*Assignment:* Please repeat the lines below, exactly and only, from the one that holds "- End-effector commands, each" through the one that holds "- The numbers".

------------------------------------

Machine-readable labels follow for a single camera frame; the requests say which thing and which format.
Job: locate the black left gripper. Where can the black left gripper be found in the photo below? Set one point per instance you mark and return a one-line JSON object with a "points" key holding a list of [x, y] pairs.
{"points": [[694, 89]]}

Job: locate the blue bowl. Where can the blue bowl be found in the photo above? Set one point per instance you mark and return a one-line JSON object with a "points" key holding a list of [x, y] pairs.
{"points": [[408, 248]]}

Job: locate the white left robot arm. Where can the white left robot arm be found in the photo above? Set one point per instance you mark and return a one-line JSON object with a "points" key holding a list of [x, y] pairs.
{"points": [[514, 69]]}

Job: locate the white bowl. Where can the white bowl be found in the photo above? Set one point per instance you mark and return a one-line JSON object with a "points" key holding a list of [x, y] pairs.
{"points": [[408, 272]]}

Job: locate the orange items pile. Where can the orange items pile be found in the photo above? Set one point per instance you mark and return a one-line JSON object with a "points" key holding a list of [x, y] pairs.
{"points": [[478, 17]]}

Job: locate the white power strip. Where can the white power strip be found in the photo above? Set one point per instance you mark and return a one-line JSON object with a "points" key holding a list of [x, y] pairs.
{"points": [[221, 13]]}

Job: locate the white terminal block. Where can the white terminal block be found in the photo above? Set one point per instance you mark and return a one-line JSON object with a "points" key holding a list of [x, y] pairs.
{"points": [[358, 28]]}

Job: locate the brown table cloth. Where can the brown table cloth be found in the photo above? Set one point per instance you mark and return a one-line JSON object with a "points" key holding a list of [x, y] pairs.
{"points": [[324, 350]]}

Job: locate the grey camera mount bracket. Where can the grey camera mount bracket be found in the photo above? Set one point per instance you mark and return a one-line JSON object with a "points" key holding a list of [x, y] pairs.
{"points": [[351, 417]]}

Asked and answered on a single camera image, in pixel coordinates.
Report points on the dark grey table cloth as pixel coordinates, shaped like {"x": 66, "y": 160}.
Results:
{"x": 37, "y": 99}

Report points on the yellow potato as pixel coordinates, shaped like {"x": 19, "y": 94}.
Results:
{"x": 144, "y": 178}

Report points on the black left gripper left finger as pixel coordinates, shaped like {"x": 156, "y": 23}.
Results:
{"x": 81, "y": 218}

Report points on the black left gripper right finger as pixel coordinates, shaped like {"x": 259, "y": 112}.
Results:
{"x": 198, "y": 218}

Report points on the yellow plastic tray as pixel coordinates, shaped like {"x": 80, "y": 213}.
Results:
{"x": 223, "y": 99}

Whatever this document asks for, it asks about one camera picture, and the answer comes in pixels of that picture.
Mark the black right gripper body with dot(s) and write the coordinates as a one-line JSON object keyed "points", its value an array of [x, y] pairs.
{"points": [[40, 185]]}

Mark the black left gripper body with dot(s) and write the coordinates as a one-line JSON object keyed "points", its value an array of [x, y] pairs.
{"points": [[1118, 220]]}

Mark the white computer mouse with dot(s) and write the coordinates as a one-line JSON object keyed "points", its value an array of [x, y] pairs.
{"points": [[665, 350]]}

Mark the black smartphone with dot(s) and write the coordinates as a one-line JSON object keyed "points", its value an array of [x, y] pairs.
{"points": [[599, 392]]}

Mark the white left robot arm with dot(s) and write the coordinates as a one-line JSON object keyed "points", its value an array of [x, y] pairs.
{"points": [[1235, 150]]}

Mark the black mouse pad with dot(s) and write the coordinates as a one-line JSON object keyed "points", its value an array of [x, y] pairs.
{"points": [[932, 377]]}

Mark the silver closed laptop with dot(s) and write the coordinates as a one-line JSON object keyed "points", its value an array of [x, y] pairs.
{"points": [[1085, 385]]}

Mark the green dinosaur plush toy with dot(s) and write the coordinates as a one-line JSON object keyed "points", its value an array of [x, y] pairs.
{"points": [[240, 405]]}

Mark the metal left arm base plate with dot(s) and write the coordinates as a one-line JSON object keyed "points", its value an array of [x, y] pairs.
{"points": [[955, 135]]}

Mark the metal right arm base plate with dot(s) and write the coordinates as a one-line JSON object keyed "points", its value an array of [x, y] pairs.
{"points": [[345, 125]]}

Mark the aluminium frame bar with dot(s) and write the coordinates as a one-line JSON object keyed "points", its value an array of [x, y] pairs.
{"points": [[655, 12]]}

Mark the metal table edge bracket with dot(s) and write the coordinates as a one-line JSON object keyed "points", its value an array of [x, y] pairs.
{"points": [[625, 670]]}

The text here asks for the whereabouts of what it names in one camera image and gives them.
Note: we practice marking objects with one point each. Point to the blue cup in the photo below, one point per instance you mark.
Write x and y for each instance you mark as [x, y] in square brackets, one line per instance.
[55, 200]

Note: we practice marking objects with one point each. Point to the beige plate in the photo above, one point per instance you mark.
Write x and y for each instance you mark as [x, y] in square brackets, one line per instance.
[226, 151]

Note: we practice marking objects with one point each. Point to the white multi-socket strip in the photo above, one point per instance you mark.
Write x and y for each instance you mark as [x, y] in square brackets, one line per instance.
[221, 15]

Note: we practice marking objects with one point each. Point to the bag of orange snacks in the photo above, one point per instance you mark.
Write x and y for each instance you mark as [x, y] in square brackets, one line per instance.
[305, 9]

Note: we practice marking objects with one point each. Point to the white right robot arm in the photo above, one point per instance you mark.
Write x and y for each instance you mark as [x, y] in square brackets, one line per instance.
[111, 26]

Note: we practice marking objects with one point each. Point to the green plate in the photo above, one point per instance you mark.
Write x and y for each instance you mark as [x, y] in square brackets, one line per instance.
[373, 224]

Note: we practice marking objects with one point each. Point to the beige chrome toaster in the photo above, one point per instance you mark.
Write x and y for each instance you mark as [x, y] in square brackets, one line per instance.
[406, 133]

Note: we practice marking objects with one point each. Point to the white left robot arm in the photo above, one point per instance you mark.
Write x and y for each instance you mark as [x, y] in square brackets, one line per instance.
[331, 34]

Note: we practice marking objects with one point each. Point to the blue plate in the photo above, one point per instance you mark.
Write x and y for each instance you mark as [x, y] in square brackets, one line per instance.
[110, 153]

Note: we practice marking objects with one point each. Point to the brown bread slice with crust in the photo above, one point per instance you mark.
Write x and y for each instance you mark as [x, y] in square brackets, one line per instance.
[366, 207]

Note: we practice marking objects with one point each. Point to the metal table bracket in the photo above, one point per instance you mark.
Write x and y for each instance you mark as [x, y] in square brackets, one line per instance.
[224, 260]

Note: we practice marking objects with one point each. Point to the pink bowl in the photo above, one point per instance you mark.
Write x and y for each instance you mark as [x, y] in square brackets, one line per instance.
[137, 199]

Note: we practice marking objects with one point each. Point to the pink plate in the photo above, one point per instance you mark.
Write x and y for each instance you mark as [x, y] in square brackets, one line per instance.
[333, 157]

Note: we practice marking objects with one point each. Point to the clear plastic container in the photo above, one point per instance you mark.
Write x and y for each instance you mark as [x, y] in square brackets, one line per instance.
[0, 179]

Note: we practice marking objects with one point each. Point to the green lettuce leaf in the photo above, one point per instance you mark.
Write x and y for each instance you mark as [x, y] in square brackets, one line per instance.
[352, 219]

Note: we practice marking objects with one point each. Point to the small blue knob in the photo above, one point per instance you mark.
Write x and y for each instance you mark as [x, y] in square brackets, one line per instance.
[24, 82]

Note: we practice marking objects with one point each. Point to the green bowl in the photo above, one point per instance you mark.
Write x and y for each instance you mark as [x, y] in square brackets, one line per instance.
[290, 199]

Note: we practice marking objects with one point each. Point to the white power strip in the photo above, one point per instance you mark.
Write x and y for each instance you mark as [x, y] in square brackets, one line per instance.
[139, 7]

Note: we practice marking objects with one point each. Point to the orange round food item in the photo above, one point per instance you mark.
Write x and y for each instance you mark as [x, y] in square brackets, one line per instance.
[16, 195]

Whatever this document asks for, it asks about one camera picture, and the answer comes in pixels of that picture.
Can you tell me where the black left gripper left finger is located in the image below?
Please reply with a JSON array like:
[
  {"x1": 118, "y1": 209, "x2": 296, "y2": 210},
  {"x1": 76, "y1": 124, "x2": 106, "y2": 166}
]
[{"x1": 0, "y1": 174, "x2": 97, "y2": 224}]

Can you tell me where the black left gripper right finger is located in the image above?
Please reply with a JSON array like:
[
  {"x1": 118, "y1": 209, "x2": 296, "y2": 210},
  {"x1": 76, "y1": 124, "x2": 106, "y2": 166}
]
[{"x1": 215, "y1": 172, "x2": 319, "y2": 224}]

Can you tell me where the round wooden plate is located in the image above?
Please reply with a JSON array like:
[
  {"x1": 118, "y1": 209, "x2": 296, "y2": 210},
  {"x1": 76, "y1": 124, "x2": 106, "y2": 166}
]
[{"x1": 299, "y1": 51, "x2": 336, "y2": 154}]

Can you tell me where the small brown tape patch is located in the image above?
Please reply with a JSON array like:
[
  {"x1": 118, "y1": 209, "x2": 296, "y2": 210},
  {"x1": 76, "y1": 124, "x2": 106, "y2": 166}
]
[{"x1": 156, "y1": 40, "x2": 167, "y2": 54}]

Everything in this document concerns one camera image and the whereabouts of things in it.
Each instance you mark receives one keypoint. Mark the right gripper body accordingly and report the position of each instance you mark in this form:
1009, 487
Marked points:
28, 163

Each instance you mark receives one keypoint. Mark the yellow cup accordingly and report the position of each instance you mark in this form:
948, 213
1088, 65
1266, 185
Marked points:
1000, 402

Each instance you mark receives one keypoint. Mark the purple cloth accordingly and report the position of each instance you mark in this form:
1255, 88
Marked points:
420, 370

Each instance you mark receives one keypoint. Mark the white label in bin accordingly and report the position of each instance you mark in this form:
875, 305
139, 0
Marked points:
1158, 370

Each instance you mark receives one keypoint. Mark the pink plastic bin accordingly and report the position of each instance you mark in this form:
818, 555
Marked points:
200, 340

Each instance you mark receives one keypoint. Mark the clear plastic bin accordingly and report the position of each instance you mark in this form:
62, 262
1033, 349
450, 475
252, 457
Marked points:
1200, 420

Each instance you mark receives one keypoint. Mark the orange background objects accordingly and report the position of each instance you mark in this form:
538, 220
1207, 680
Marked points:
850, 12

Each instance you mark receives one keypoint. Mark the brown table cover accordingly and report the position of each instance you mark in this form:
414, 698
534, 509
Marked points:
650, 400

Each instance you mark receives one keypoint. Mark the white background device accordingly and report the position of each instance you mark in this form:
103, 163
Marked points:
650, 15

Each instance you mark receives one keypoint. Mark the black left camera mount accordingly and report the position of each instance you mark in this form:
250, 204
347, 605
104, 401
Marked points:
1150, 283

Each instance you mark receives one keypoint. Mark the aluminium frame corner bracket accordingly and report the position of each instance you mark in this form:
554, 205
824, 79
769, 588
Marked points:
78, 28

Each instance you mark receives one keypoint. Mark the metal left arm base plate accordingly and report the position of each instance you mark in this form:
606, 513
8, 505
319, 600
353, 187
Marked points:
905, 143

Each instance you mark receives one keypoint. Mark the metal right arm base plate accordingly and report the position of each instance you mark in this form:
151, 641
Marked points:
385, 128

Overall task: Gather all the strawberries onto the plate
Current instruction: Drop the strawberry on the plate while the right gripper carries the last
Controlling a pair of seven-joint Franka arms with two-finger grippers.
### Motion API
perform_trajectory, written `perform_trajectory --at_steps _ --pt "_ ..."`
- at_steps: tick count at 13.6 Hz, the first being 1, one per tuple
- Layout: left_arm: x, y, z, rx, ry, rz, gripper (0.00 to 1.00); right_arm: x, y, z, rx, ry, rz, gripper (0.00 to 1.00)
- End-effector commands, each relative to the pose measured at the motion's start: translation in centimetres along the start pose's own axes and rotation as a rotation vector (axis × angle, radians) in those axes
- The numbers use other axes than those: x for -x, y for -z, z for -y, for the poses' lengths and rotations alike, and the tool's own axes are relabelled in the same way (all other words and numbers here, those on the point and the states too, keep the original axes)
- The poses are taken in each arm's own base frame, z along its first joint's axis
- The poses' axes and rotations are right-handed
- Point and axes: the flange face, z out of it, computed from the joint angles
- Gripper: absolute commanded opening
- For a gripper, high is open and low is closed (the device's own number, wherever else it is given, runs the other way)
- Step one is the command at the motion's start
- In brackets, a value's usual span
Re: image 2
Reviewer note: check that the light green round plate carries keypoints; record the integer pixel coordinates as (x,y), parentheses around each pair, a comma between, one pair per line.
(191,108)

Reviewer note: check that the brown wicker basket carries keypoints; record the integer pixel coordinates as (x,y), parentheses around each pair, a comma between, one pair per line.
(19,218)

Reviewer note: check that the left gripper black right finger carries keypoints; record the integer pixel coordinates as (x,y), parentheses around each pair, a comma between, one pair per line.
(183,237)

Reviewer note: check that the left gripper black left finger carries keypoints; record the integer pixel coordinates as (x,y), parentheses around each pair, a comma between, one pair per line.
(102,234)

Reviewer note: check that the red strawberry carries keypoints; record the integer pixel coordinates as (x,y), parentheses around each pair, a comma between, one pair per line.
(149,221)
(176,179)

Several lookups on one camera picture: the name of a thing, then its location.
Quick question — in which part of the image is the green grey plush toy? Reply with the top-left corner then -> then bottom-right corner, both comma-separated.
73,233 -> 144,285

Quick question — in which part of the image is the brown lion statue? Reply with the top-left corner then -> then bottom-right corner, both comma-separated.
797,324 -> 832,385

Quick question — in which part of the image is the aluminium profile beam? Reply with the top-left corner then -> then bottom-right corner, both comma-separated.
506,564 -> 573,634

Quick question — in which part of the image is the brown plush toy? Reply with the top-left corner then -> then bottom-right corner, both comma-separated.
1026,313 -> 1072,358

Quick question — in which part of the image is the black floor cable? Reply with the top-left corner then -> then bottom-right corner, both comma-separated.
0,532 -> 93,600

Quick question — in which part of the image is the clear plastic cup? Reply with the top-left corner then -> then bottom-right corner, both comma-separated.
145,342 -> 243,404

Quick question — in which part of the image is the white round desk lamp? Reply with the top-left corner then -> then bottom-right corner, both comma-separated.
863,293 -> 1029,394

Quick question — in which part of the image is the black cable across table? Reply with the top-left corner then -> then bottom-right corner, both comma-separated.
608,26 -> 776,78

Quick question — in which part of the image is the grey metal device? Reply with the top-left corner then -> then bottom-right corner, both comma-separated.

------------------------------------

*Solution to the exercise:*
- End-effector commands, each relative to the pose measured at the motion's start: translation in centimetres along the start pose's own axes and rotation as a rotation vector (axis × angle, radians) in those axes
- The numbers use other axes than those: x for -x, y for -z, z for -y, for the poses' lengths and rotations alike, and the tool's own axes are relabelled in the same way (all other words and numbers here, those on the point and the states too, keep the original axes)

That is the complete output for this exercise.